古典ヨーガの重要教典であり、現代ヨガでも多くのインストラクターが学んでいるヨーガスートラを、私なりに読んでいこうと思います。
ヨーガスートラの概要については、下記の記事にまとめてあります。
原典のサンスクリット語から直接日本語に訳したいところですが、まだまだ勉強中のためとても長い時間がかかってしまうので、基本的には下記のサイトを参考に、日本でも訳本がよく読まれているお二人、スワミ・サッチダーナンダ氏と、スワミ・ヴィヴェーカーナンダ氏の英語訳を比較する形で進めていき、違和感があるところは独自にサンスクリット語から訳して補足していこうかと思います。

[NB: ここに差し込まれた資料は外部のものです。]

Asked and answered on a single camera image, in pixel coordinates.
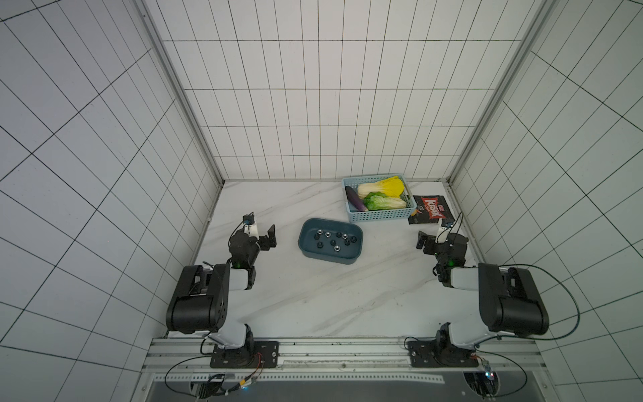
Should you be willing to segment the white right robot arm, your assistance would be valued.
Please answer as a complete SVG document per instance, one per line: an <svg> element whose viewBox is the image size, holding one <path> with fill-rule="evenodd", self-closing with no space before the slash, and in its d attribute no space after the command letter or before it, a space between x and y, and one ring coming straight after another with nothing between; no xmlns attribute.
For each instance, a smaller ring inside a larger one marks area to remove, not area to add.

参考:http://yogasutrastudy.info/
サンスクリット語の英訳は下記の辞書サイトを参考にしています。
訳者の略称は下記の通りです。
[SS]: Swami Satchidananda
[SV]: Swami Vivekananda
Sutra 1.1 はじめに
अथ योगानुशासनम् ॥१॥
atha yoga-anuśāsanam ॥1॥
(読み)アタ ヨーガーヌシャーサナム
(訳)では、「ヨーガ」について解説しよう。
[SS]: Now the exposition of Yoga is being made.
[SS訳]: では、「ヨーガ」について解説しよう。
[SV]: Now concentration is explained
[SV訳]: では、「集中」について解説しよう。
Sutra 1.2 ヨーガとは
योगश्चित्तवृत्तिनिरोधः॥२॥
yogaś-citta-vr̥tti-nirodhaḥ ॥2॥
(読み)ヨーガスチッタヴルッティニローダハ
(訳)ヨーガとは、心の波立ちを止めることである。
[SS]: The restraint of the modifications of the mind-stuff is Yoga.

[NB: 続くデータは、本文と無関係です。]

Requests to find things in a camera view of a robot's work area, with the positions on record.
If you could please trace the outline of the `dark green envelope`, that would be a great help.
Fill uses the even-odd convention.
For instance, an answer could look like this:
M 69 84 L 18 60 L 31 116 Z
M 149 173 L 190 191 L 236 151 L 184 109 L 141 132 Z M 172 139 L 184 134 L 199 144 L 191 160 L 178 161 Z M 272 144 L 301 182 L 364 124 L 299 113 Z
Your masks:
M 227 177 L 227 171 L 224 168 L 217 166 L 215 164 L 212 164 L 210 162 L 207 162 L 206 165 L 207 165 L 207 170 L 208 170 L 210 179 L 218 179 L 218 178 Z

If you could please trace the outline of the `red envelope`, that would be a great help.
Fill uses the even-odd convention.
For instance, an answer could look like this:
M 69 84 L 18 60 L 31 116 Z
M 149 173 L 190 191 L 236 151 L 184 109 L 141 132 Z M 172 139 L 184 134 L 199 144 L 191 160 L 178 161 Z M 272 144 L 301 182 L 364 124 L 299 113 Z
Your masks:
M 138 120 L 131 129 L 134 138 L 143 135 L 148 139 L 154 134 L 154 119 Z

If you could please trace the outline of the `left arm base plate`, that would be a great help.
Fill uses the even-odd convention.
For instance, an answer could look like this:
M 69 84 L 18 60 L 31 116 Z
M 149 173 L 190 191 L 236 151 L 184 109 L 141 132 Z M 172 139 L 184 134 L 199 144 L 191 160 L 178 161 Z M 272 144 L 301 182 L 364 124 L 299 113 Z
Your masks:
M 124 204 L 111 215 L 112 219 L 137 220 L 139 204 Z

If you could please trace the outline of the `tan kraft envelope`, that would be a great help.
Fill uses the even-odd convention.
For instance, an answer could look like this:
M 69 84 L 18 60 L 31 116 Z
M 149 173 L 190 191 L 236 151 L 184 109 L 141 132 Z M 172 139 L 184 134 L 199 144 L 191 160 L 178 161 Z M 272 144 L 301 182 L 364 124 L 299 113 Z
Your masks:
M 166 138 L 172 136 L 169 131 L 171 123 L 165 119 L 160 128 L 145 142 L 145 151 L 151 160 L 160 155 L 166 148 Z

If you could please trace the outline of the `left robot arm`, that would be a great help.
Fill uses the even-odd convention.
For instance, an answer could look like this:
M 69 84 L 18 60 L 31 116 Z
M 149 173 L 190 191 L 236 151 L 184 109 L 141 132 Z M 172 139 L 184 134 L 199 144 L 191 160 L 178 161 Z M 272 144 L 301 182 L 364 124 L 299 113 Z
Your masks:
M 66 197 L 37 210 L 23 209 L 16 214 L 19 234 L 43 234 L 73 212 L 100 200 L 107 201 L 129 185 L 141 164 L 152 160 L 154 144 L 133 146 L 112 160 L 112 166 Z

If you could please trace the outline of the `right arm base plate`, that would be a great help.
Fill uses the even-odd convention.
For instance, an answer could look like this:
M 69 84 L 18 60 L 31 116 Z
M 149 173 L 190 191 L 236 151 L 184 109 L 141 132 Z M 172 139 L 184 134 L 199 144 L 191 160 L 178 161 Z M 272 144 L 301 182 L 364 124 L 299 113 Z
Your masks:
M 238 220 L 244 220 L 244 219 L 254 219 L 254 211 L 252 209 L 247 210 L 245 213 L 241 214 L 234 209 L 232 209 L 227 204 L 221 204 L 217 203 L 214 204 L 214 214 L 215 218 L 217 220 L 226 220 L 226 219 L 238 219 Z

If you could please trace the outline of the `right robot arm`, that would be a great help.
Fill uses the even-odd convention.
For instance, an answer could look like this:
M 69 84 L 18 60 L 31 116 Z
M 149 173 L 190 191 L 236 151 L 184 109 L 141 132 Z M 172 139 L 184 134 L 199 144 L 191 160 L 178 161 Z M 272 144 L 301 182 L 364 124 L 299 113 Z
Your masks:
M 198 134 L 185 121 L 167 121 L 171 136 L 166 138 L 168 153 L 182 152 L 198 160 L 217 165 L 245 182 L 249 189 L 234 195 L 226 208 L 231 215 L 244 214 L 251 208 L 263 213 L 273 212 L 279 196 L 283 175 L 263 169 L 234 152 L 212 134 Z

[SS訳]: 心の変化を抑止することがヨーガである。
[SV]: Yoga is restraining the mind – stuff (Chitta) from taking various forms (Vrittis).
[SV訳]: ヨーガとは心が様々な形をとるのを抑止することである。
解説・考察
1.1節で、ヴィヴェーカーナンダ氏は大胆にYogaをConcentration(集中)と英訳しています。

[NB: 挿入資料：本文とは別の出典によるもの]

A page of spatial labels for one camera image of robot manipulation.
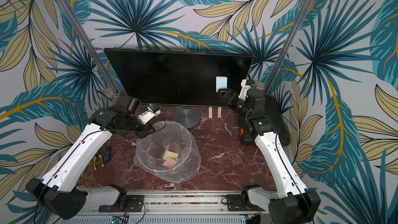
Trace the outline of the blue sticky note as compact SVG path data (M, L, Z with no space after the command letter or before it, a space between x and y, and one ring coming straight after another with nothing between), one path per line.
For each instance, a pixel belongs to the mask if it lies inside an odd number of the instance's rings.
M225 76L216 76L216 92L228 88L228 78Z

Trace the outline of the yellow sticky note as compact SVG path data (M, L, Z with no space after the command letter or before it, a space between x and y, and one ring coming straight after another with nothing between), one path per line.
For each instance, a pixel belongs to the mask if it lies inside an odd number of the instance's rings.
M165 161L165 160L167 160L168 158L172 158L172 159L174 159L174 160L177 161L178 158L179 158L179 153L166 150L166 151L164 152L164 155L163 155L163 160Z

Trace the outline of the pink sticky note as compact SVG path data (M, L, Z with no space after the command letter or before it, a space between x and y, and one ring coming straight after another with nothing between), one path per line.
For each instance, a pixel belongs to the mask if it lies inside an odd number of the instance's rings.
M167 160L164 161L164 163L162 164L165 168L168 169L172 169L176 166L177 161L172 159L172 158L168 158Z

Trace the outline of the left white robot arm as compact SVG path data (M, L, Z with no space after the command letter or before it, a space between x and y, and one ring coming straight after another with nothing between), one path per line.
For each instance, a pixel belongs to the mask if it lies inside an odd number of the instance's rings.
M61 160L42 178L28 182L26 190L37 205L64 220L71 219L83 209L94 207L124 211L127 199L123 188L83 188L78 183L87 165L114 133L131 132L138 138L155 133L150 120L160 115L161 110L156 104L149 104L145 112L136 115L139 104L137 98L123 95L115 105L95 111Z

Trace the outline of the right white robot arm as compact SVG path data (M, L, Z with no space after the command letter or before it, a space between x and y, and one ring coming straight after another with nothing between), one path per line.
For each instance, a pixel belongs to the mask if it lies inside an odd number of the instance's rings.
M275 224L313 223L321 199L316 191L308 189L285 153L289 134L276 99L254 88L248 89L243 98L231 89L220 89L218 93L221 102L238 116L241 140L259 148L276 185L275 192L259 186L245 187L242 204L266 211Z

西洋にインドの思想を広めようとした際、熟考の末にこのように訳したのだろうという気持ちがうかがえます。
同時代の教典にも同じように「さて、◯◯◯◯を解説しよう」という形で始まるものが多いようです。
1.2節は、ヨーガとは何かということを端的に表している、ヨーガスートラの中で最も有名な一節です。
「citta-vr̥tti(チッタ ヴルッティorヴリッティ)」は「心の作用」「心の働き」などと訳されることが多いです。ヨーガとはそれを、「nirodha(ニローダ)」することであると。
このニローダがどんな意味であるかということは、しばしば議論されます。
辞書で調べてみると、ニローダには以下のような意味があるようです。
- siege 包囲
- enclosing 囲む
- prevention 防止
- control 制御
- restraint 抑止
- aversion 嫌悪
- dislike 嫌う
- injuring 傷つける
- hurting 傷つける
日本語では「止滅」「統御」などと訳されることが多いです。
ニローダの意味を調べてみると、結構「ムリヤリ・強い感じ」で制御しようとするようなニュアンスの言葉のように思えました。
それだけ、心は制御が難しいものなのでしょう。
いきなり止滅せよと言われても、なかなか難しい。そのためヨーガスートラは、ヨーガとはなんなのかということを最初に端的にまとめたうえで、心の作用をいろいろな方法で分類しながら止滅していく方法を示していきます。
千数百年前にまとめられた古典ですが、様々な雑念にまみれた現代人にとっても、具体的で有効なヒントが得られると思います。